START RECORDS TO PROCESS

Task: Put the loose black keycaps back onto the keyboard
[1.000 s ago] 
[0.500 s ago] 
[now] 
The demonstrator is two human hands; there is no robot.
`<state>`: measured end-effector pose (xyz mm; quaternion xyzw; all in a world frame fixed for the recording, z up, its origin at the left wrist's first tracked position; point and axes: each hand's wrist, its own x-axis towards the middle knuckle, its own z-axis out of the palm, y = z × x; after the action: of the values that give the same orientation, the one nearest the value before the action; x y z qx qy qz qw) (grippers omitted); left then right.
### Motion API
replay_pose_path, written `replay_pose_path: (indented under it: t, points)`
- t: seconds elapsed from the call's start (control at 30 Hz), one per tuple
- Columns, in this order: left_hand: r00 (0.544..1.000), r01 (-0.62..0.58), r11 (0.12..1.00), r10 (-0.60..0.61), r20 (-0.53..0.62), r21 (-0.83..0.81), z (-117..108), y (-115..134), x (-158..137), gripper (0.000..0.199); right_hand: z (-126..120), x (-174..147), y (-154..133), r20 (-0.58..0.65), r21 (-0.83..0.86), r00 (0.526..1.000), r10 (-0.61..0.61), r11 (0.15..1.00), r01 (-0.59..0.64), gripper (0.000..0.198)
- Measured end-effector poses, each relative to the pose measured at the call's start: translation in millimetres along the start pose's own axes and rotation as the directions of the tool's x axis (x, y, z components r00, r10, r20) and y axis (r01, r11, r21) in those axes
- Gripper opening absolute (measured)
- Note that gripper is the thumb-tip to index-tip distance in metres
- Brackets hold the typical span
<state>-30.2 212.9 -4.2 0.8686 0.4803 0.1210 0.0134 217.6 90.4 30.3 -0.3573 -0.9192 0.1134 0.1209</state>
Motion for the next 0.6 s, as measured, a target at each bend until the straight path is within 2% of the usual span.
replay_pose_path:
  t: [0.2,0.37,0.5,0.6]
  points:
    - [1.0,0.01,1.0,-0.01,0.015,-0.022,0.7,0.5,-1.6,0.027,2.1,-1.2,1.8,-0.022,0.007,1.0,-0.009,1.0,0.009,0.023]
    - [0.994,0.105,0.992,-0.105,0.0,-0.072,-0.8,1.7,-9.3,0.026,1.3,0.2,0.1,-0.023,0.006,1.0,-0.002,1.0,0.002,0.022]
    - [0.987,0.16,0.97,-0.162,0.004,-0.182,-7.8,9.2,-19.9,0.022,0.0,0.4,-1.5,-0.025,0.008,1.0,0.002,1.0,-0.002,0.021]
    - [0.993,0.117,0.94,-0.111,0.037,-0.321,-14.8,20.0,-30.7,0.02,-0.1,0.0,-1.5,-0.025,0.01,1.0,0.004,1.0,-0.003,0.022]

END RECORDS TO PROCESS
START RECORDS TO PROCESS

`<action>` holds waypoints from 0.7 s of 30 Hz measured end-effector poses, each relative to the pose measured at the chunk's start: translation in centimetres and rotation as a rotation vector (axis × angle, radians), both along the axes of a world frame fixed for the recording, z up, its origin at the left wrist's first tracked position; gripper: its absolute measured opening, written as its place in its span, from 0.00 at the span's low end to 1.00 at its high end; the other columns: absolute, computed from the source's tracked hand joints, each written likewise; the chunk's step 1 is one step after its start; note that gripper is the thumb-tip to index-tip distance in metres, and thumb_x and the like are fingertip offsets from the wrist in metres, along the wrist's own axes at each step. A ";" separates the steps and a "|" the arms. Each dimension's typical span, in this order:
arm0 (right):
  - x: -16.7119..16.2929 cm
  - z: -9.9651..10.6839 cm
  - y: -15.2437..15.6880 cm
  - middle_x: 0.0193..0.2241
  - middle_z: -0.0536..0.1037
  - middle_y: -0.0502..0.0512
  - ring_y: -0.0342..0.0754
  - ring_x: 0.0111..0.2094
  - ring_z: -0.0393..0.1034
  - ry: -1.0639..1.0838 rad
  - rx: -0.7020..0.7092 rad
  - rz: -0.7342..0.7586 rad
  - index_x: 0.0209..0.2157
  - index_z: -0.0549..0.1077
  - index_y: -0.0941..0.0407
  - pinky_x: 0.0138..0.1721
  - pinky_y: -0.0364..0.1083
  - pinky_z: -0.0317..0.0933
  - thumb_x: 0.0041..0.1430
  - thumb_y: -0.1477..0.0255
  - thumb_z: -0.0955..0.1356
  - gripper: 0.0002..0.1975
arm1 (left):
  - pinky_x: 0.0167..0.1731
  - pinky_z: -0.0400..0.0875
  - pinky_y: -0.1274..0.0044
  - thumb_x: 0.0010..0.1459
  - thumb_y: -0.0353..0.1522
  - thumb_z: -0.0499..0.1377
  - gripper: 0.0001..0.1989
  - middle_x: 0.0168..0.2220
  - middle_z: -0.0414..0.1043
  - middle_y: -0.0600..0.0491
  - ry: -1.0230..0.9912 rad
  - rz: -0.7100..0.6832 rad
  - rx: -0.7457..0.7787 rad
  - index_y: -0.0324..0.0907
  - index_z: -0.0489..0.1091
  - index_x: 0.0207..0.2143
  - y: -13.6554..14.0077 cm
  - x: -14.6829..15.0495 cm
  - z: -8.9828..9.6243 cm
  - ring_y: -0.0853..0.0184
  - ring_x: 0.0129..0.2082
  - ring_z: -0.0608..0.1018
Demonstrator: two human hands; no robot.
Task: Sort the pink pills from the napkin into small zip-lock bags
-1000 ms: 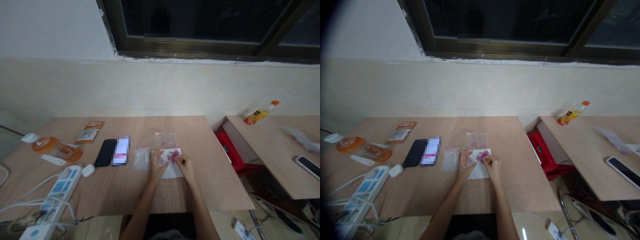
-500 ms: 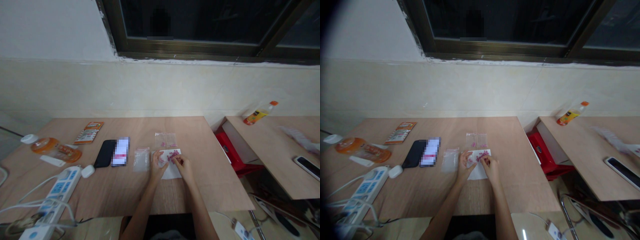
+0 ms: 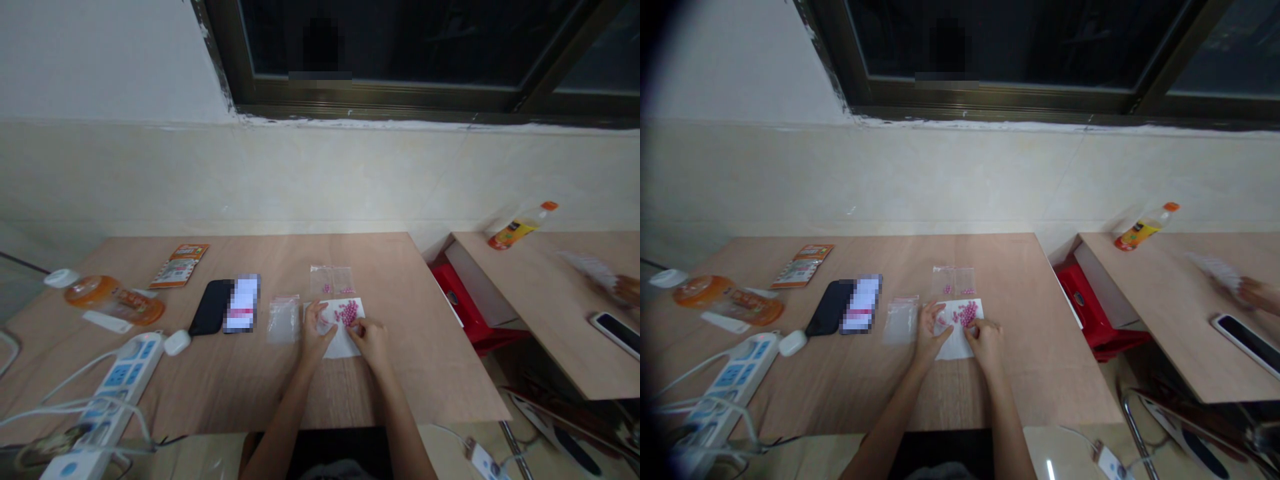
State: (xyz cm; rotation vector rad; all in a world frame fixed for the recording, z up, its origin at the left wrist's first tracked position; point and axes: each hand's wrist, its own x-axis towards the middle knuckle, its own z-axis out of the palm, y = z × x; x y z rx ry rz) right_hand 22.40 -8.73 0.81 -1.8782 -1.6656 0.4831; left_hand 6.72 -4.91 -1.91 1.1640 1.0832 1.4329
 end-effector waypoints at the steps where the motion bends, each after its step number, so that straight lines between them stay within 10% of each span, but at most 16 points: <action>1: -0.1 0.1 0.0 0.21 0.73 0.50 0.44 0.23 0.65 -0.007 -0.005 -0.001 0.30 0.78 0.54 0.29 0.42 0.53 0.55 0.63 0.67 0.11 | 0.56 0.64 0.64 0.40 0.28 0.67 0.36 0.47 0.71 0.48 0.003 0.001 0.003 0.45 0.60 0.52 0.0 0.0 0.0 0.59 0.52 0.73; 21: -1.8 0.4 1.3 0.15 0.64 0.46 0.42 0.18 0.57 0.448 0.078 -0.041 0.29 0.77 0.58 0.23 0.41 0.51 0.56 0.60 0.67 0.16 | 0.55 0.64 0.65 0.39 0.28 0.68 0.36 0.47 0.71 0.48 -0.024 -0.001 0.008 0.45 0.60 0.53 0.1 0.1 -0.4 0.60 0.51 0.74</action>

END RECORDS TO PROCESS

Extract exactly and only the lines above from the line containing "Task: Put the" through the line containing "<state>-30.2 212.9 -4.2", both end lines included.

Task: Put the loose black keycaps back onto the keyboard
[1.000 s ago] 
[0.500 s ago] 
[now] 
The demonstrator is two human hands; there is no robot.
`<state>`: measured end-effector pose (xyz mm; quaternion xyzw; all in a world frame fixed for the recording, z up, its origin at the left wrist's first tracked position; point and axes: each hand's wrist, its own x-axis towards the middle knuckle, its own z-axis out of the palm, y = z × x; after the action: of the values that give the same orientation, the one nearest the value before the action; x y z qx qy qz qw) (grippers omitted); left then right.
### Motion API
replay_pose_path, written `replay_pose_path: (indented under it: t, points)`
- t: seconds elapsed from the call's start (control at 30 Hz), one per tuple
- Columns, in this order: left_hand: r00 (0.544..1.000), r01 (-0.62..0.58), r11 (0.12..1.00), r10 (-0.60..0.61), r20 (-0.53..0.62), r21 (-0.83..0.81), z (-117..108), y (-115..134), x (-158..137), gripper (0.000..0.199); right_hand: z (-126..120), x (-174..147), y (-154..133), r20 (-0.58..0.65), r21 (-0.83..0.86), r00 (0.526..1.000), r10 (-0.61..0.61), r11 (0.15..1.00), r01 (-0.59..0.64), gripper (0.000..0.198)
- Measured end-effector poses, each relative to the pose measured at the call's start: translation in millimetres along the start pose's own axes and rotation as the directions of the tool's x axis (x, y, z components r00, r10, r20) and y axis (r01, r11, r21) in those axes
- Gripper opening absolute (measured)
- Note that gripper is the thumb-tip to index-tip distance in metres
- Brackets hold the typical span
<state>-30.2 212.9 -4.2 0.8686 0.4803 0.1210 0.0134 217.6 90.4 30.3 -0.3573 -0.9192 0.1134 0.1209</state>

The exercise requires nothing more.